• **REQUIREMENT**
Set down, exactly as written, the lines from the top of the data to the line that holds "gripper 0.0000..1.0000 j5", and omit the pictures.
[GIVEN MATERIAL — start]
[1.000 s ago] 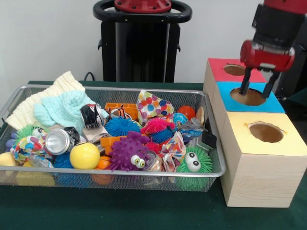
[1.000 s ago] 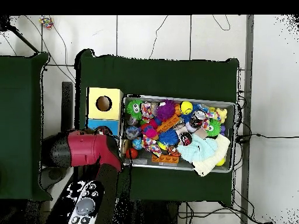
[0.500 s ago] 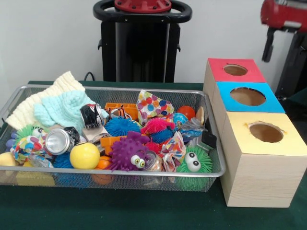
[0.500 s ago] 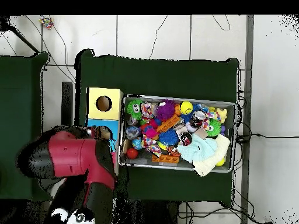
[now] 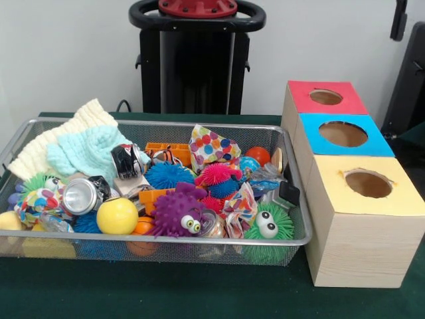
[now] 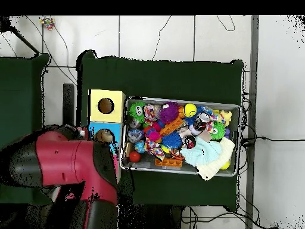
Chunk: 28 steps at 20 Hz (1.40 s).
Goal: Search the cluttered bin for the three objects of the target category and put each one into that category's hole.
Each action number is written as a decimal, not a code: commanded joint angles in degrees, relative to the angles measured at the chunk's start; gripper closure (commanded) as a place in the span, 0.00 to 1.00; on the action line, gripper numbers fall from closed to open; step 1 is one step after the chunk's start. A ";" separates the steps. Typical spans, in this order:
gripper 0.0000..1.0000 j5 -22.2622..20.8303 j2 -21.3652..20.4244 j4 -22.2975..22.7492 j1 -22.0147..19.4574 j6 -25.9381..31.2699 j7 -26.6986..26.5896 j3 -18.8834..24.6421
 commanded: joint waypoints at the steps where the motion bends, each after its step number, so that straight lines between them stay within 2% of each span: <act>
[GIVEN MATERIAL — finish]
• **ANSWER BOX**
[1.000 s ago] 
[1.000 s ago] 
[0.500 s ago] 
[0.500 s ago] 
[now] 
[now] 
Chunk: 28 steps at 20 Hz (1.40 s).
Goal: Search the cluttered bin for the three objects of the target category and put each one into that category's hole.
Each action number is written as a decimal, not a code: commanded joint angles in degrees, relative to the angles measured at the chunk's start; gripper closure (commanded) as a place in the span, 0.00 to 1.00; on the action line, gripper numbers fall from closed to open; step 1 is one step after the chunk's start. A ";" separates the steps. Typical spans, in this order:
gripper 0.0000..1.0000 j5 -22.2622..20.8303 j2 -21.3652..20.4244 j4 -22.2975..22.7492 j1 -22.0147..19.4574 j6 -25.9381..31.2699 j7 -26.6986..26.5896 j3 -18.8834..24.6421

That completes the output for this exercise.